Using the listing that follows, return every line with the word "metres".

◆ ◆ ◆ ◆ ◆ ◆ ◆

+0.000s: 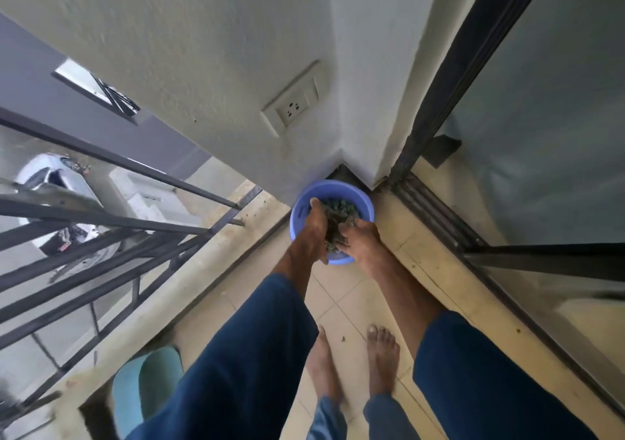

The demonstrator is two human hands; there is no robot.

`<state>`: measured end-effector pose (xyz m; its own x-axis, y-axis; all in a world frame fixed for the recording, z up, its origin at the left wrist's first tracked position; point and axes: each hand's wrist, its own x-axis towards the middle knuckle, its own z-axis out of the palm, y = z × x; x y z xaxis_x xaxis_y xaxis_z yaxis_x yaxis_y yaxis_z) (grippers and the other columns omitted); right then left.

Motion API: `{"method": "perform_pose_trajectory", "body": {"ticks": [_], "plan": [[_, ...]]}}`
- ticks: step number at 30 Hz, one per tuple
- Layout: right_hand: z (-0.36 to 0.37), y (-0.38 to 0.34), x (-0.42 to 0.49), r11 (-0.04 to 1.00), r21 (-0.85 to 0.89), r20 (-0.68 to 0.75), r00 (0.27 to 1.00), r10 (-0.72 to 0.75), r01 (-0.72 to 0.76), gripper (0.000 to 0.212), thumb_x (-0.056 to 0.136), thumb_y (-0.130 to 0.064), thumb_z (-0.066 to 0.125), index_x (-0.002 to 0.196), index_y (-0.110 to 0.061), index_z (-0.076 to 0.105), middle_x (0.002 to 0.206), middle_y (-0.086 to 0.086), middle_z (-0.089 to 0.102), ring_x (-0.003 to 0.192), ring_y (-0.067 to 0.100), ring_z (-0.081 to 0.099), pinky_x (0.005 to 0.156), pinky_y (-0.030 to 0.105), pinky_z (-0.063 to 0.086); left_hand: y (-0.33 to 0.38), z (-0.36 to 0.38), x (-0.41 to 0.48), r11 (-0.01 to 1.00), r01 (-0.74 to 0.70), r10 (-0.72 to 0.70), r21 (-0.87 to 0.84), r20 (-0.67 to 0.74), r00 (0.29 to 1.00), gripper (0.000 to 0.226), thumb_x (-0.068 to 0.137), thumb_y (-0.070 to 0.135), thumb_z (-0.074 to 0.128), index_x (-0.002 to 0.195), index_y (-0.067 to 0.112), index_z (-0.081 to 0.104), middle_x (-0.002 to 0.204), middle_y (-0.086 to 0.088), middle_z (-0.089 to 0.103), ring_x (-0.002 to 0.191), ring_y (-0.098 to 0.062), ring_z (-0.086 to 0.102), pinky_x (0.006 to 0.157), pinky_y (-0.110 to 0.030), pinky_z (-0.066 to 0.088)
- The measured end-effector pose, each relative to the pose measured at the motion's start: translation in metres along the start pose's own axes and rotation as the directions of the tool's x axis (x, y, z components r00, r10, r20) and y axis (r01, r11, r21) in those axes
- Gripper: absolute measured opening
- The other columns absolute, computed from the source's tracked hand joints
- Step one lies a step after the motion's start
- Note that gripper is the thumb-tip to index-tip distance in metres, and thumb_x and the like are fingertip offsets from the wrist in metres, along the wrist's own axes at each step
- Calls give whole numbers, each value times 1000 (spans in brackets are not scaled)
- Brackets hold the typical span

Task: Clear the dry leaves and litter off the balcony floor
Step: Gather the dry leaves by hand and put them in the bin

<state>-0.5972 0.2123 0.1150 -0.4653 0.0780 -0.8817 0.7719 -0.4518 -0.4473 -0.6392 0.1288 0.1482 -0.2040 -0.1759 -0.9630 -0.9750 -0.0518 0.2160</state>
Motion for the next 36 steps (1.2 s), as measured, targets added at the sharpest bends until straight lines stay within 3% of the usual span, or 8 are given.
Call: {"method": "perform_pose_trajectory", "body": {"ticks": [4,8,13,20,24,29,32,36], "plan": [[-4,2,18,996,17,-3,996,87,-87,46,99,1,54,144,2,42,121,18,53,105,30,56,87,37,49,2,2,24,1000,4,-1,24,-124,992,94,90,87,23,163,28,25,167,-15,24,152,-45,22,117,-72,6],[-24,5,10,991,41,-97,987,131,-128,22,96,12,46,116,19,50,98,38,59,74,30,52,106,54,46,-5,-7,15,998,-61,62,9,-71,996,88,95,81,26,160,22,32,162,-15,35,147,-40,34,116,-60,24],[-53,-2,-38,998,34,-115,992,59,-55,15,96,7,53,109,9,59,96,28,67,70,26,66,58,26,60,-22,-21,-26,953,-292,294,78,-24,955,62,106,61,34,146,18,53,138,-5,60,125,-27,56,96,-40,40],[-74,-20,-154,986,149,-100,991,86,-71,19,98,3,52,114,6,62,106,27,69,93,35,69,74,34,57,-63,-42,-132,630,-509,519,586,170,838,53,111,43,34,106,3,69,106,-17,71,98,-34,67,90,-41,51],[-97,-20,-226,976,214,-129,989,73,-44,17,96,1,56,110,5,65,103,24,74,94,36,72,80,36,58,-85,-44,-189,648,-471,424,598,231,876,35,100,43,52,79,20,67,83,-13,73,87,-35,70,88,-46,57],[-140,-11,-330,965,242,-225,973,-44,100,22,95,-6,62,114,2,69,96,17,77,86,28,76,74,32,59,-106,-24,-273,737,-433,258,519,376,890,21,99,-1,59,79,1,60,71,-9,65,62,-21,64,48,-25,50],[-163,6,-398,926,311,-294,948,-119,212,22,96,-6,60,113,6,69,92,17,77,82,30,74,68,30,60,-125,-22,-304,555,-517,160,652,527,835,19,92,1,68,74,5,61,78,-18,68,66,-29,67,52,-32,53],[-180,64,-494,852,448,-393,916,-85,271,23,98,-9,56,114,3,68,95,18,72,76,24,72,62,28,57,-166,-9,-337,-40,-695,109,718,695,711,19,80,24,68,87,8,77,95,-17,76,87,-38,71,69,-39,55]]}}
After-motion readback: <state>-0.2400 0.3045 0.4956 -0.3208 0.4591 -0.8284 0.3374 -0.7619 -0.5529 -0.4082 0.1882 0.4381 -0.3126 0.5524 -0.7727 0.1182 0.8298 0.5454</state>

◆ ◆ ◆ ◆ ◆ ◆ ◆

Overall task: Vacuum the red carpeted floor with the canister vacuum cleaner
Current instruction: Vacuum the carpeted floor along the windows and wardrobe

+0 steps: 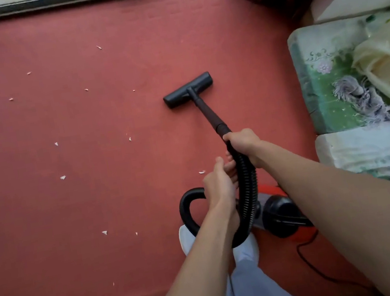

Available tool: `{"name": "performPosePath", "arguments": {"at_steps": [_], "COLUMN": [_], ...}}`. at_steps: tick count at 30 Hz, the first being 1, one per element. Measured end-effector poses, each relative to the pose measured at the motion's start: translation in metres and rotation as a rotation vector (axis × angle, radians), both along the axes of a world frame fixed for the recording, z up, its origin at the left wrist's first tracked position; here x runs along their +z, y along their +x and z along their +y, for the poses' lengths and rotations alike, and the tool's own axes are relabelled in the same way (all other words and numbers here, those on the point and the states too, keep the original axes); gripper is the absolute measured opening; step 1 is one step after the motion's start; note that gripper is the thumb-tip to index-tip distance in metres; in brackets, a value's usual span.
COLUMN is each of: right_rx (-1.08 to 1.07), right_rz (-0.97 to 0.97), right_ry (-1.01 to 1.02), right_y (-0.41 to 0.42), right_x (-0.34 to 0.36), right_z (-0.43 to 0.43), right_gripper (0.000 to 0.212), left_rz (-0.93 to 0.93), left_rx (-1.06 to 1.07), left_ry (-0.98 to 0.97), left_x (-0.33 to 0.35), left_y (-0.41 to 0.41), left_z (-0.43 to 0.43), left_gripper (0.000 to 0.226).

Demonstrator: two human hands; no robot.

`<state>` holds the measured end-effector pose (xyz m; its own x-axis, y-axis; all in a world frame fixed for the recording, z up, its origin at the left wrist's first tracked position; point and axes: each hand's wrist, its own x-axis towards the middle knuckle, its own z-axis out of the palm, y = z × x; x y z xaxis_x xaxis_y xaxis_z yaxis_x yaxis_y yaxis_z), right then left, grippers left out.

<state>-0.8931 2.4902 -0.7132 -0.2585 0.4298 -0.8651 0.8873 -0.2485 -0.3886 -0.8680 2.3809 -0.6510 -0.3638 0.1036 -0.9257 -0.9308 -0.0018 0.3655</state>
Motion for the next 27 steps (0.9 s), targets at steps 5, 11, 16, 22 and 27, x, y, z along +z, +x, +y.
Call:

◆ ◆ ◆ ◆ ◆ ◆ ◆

:: Solution for this exercise ::
- The measured end-effector pose, each relative to the pose measured at the motion's start: translation in metres along the start pose's own axes and rotation as the directions of the tool's x axis (x, y, z components r00, r10, r20) and y axis (r01, r11, r21) in those axes
- Note that gripper is the thumb-tip to index-tip distance in metres, and thumb_x and the like are fingertip offsets from the wrist in metres, along the wrist's own axes at each step
Available tool: `{"name": "performPosePath", "arguments": {"at_steps": [_], "COLUMN": [_], ...}}`. at_steps: tick count at 30 Hz, the first being 1, one per element. Measured end-effector poses, each relative to the pose measured at the motion's start: translation in metres and rotation as a rotation vector (axis × angle, radians), both along the axes of a world frame fixed for the recording, z up, its origin at the left wrist's first tracked position; here x runs along their +z, y along their +x and z along their +y, for the poses' lengths and rotations alike, and the tool's own axes are relabelled in the same way (all other words and numbers here, those on the point and the states too, keep the original axes); gripper is the absolute measured opening; step 1 is one step after the motion's start; note that gripper is the thumb-tip to index-tip distance in metres; in brackets, a value's usual span.

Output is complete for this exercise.